Daniel Ellis (Tennessee) says, “I like to use braid, 10 lb. with an eight-lb. fluoro leader. I use a small crane swivel and use a tungsten weight above. You get a much better feel and a better hook set when you’re not in the best position. You can see it much better on the LiveScope, and the tungsten really shows up. I’ve not broken any rods with it. With the weight above your jig, it helps get unhung by letting it fall back below the jig. That’s just our setup that we use on Kentucky Lake.
“I also use braid when pulling cranks but not jigs. With the braid on cranks if you catch a trash fish, you can horse them without them running through your other lines.”
Dave Holzner (Illinois): “When trolling crankbaits, I notice much more vibration on the rod tip with braid than I do with mono, plus the color options are more with braid, and it lasts forever. The only drawback sometimes with no stretch in the line is the treble hooks can tear mouths, and you might lose a fish where mono stretches a bit and helps out. Mono is way cheaper though.”

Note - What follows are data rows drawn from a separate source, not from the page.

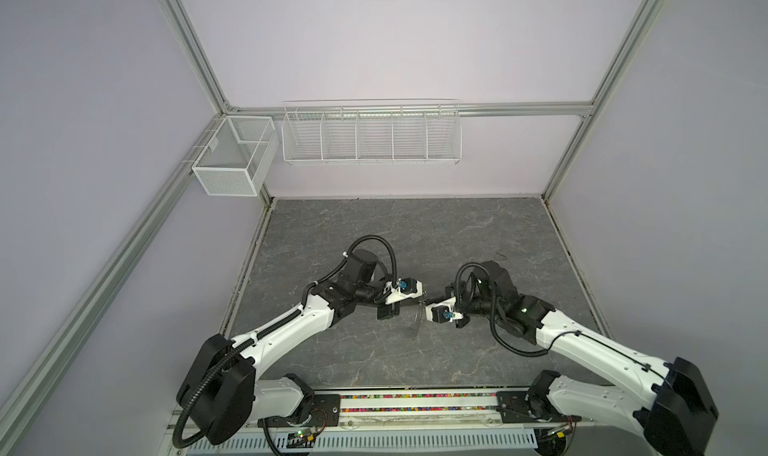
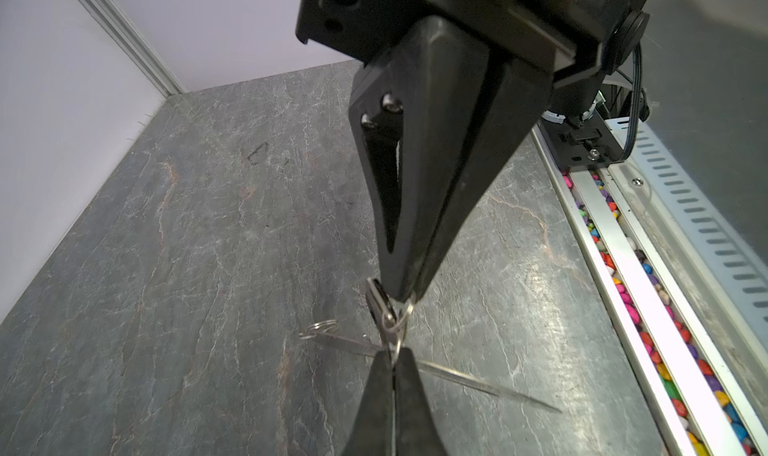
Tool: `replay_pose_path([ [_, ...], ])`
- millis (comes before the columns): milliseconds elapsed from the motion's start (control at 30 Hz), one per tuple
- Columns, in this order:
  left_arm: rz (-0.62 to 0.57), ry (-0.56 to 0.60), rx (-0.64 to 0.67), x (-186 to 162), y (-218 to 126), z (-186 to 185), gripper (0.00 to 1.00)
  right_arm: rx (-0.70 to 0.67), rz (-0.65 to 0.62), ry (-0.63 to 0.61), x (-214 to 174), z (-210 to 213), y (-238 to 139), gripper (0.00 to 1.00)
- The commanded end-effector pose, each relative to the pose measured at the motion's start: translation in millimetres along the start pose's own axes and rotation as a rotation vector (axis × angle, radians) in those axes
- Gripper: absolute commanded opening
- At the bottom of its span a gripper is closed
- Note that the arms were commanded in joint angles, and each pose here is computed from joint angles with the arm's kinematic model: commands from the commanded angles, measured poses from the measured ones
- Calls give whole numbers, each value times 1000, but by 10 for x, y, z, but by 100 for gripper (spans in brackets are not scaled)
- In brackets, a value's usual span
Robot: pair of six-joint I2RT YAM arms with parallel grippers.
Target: Put the keys on the keyring
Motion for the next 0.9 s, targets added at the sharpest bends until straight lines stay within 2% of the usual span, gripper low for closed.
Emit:
replay_pose_path([
  [0, -15, 67, 33, 103, -53, 25, 0, 56, -22, 41, -11, 103, -46, 7],
  [333, -9, 85, 47, 101, -76, 11, 0, 94, -32, 65, -16, 144, -88, 7],
  [667, -31, 68, -2, 115, -55, -8, 0, 24, 50, -30, -88, 130, -94, 7],
  [767, -22, 66, 11, 101, -55, 2, 0, 25, 78, 26, -117, 105, -62, 7],
  [867, 16, 57, 55, 76, -87, 6, 0, -2, 105, 203, -179, 34, -21, 7],
])
Point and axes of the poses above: each gripper's point midway between its finger pads, its own y axis out along the fingers, its own z axis along the line the jaws close on, x = y × z, the point moved 10 cm from there along -y, back along the fingers, and after that the axes turned 6 degrees about -y, right-handed, at the moved point
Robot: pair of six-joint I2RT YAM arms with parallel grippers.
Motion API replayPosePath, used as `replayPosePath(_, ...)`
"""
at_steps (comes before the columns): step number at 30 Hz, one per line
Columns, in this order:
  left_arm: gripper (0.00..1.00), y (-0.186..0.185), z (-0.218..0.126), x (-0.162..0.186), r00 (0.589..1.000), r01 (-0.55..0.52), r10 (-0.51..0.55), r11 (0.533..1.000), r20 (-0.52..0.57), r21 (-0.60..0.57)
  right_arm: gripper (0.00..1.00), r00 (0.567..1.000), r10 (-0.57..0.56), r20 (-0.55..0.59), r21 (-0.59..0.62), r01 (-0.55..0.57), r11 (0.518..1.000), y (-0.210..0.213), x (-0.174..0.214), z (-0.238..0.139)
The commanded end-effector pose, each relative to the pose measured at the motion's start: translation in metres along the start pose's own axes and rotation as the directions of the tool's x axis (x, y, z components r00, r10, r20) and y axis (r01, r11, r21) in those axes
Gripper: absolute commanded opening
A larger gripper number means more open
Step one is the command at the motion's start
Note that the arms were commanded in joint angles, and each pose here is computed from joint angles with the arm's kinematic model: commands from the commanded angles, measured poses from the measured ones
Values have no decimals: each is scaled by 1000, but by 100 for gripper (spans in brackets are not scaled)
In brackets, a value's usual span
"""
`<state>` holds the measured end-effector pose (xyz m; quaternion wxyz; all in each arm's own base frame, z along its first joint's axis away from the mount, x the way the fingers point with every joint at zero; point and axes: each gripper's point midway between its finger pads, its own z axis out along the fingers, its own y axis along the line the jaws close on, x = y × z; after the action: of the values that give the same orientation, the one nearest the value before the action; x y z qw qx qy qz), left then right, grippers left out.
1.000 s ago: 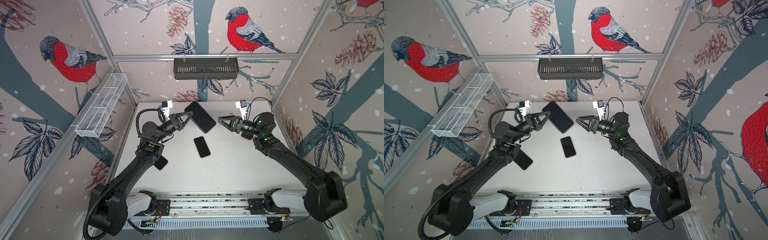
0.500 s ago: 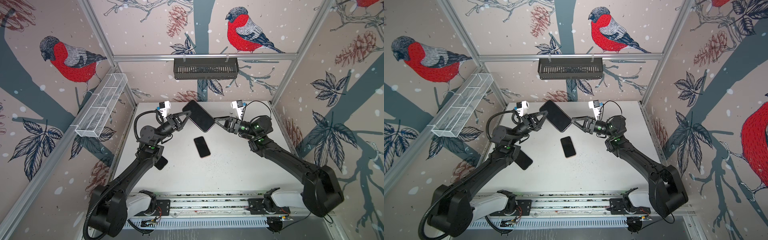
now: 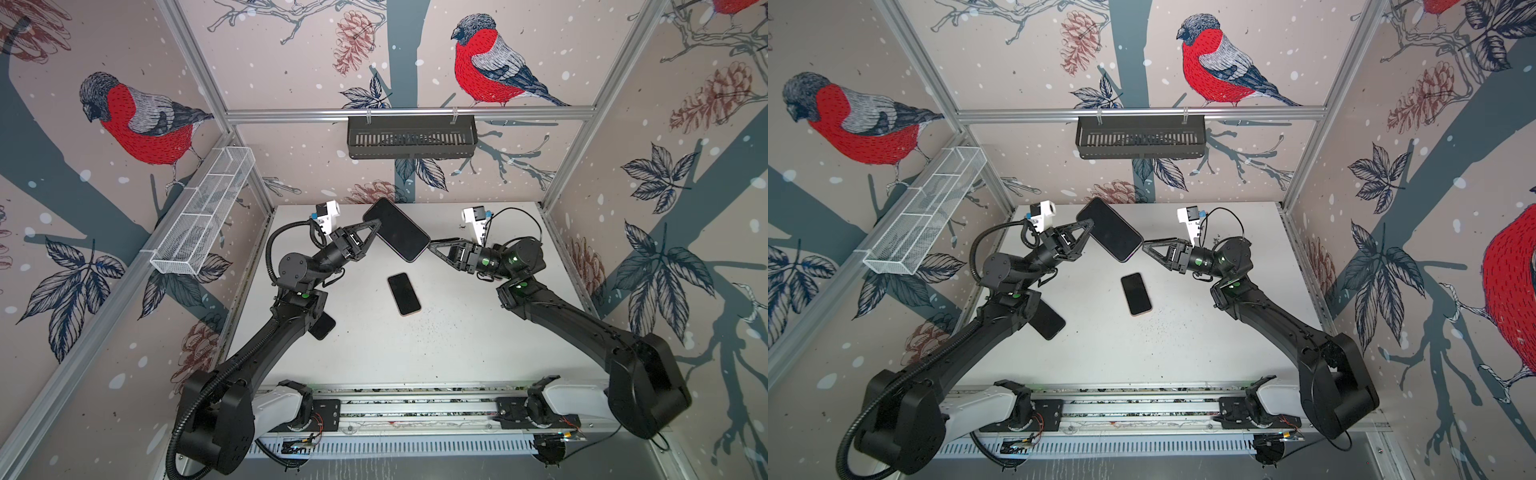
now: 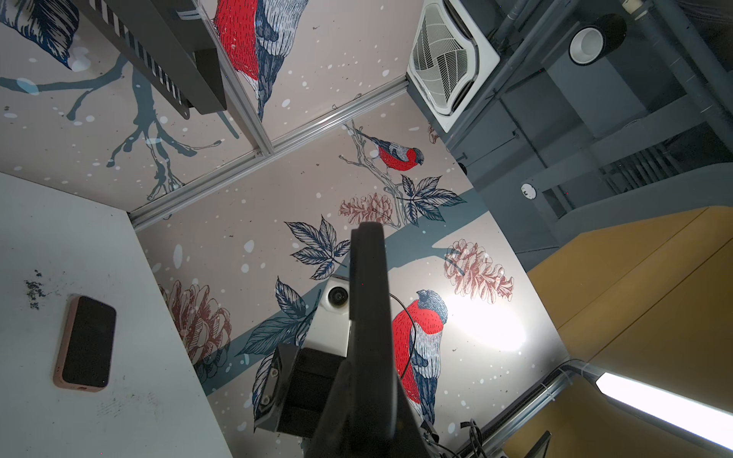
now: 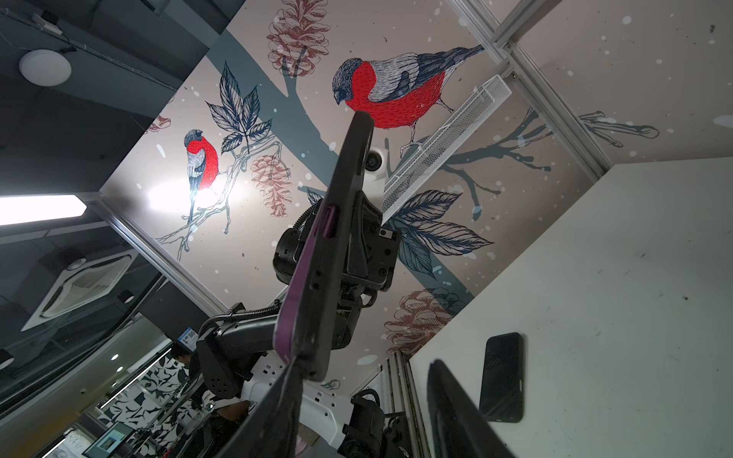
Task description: Take the phone out of the phone case
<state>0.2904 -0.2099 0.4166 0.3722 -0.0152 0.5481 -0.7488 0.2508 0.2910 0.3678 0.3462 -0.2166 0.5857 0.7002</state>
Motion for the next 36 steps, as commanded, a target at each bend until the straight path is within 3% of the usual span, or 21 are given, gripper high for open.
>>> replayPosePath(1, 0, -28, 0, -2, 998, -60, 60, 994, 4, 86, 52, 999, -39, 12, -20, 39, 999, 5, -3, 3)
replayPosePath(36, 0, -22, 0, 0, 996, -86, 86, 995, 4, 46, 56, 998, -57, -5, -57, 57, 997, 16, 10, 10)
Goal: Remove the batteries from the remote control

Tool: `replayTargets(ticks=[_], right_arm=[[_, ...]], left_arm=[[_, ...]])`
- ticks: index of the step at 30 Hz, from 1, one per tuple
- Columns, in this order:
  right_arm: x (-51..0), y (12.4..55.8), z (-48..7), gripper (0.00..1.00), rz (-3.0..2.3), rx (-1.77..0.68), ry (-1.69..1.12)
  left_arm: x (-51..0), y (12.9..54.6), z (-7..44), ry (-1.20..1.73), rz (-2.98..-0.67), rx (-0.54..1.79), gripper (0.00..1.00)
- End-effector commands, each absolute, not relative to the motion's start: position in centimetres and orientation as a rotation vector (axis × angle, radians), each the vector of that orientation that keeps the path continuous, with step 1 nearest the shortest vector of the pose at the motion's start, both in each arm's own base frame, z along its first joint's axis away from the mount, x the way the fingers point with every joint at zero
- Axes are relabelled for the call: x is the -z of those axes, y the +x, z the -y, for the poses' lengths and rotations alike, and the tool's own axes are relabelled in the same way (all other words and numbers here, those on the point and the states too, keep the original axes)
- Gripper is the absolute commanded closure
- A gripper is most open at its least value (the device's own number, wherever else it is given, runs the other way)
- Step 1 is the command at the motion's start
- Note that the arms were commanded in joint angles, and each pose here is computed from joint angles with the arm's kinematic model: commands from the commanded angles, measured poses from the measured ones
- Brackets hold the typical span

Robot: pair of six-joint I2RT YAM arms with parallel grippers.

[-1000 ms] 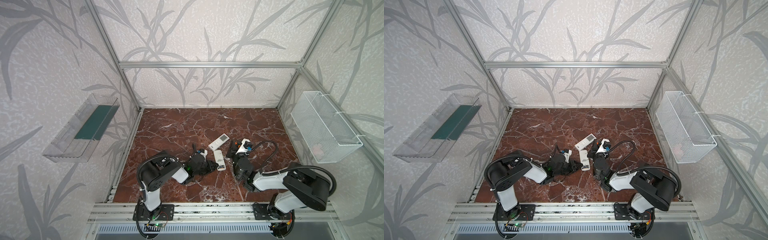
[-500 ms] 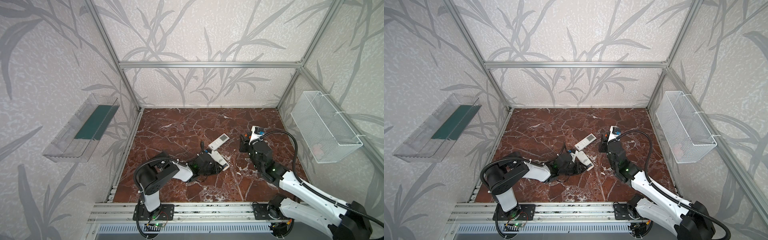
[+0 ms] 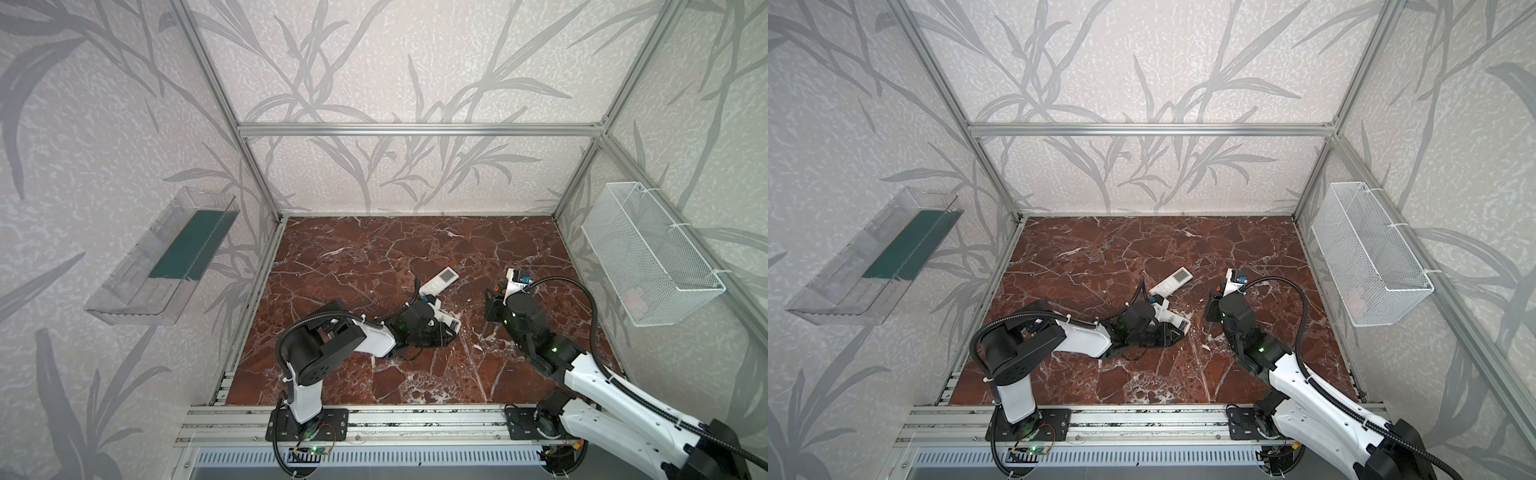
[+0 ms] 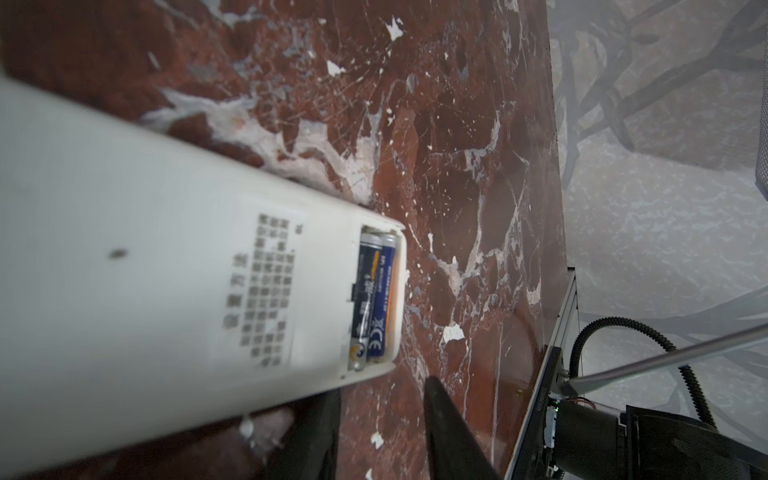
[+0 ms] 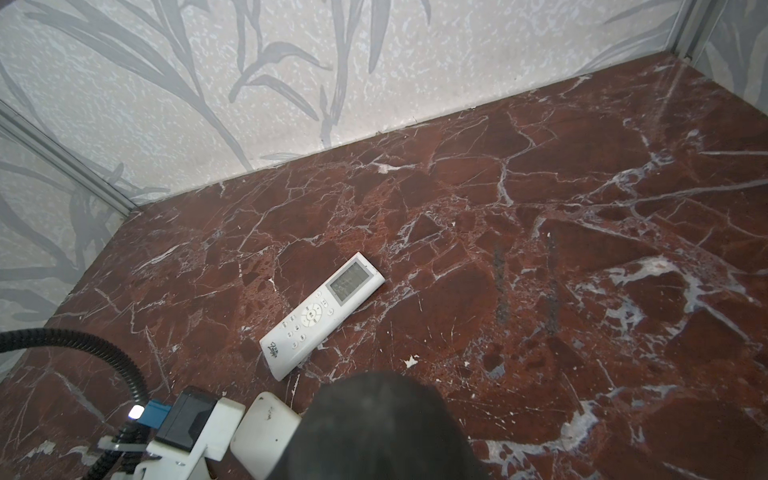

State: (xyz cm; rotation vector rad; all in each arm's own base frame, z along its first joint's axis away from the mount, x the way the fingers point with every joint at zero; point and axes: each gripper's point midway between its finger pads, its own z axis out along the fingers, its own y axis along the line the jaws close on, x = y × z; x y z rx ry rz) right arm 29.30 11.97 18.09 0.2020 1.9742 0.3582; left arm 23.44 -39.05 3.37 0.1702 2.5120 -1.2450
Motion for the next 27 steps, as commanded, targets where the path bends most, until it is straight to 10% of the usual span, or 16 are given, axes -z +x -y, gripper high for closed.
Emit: replayTargets(ticks=[1,27], right_arm=[[-18.5,30.1,-11.9,1.0,-1.934,-0.413,0.264],[-21.1,32.7,-17.5,1.0,-1.545,-0.333,0.197]], left_arm=[[-4.6,24.3,40.0,0.221,-2.454,1.248,0.64],[-5.4,27.8,34.1,-0.013,-2.398,1.209,0.65]])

Goose Gutzman (Minnesota): I use 10-lb. braid, four-lb. diameter on all my jigging rods with a mono leader. The reason I use it is I can really feel everything, and in the fall when fishing deep water, I can get my jig down faster than mono and I can set the hook without all the line stretch.
“I prefer hi-vis because many many times the crappie will crush it long before you get close to the school, I can see that slight twitch and set the hook instantly.
“I prefer mono for all of my bobber poles because it’s hard to put a bobber stop on braided. It shreds the braided and I’m typically not fishing deep, and I’m using a fixed bobber.”
Nick DeWolf (Louisiana): “Five-lb. braid if I’m not fishing stumps, very thin and easy to cast at fish 45 feet. Six- and 10-lb. fluoro for brush fishing.”
Kennieth Pierce (Texas): “Eight- to 10-lb. PowerPro hi vis line for me. All year long, no matter if I’m pitching, shooting, or vertical jigging. Don’t really use leaders either. I like the sensitivity and strength of braid. Braided line doesn’t give me any issue in wind or anything else. I’ve learned to adjust in the wind and keep line twist down. I also don’t have to worry about memory with braid.”
On the opposite side of the debate, various pro staffers opt for line other than braid:
Wesley Miller (Louisiana): “I do not use braid. I can’t keep it from wrapping up around the end of the rod. Also you can more easily break a rod with braid. Eight-lb. fluorocarbon is all I use.”
Fred Mooney (Illinois): “No braid for me!!! Terrible to control in the wind, and I’m just fishing panfish. I believe it’s overkill. I would rather break off a .50 cent jig than lift a set out of the water and disturb everything.”
Jeff Barnes (Alabama): “I don’t use braid. I guess I’m too cheap. I’m still using mono, Eight- and 10-lb. test. I use the best rods on the market (ACC) and cheap line with a $12 reel.”
Keith Acker (Louisiana): “I do not use braid. 10-lb. fluorocarbon is all I use. It sinks faster than braid so I can get deeper faster. Braid will wrap around the tip of my pole. Braid can snap poles on hook sets as well.”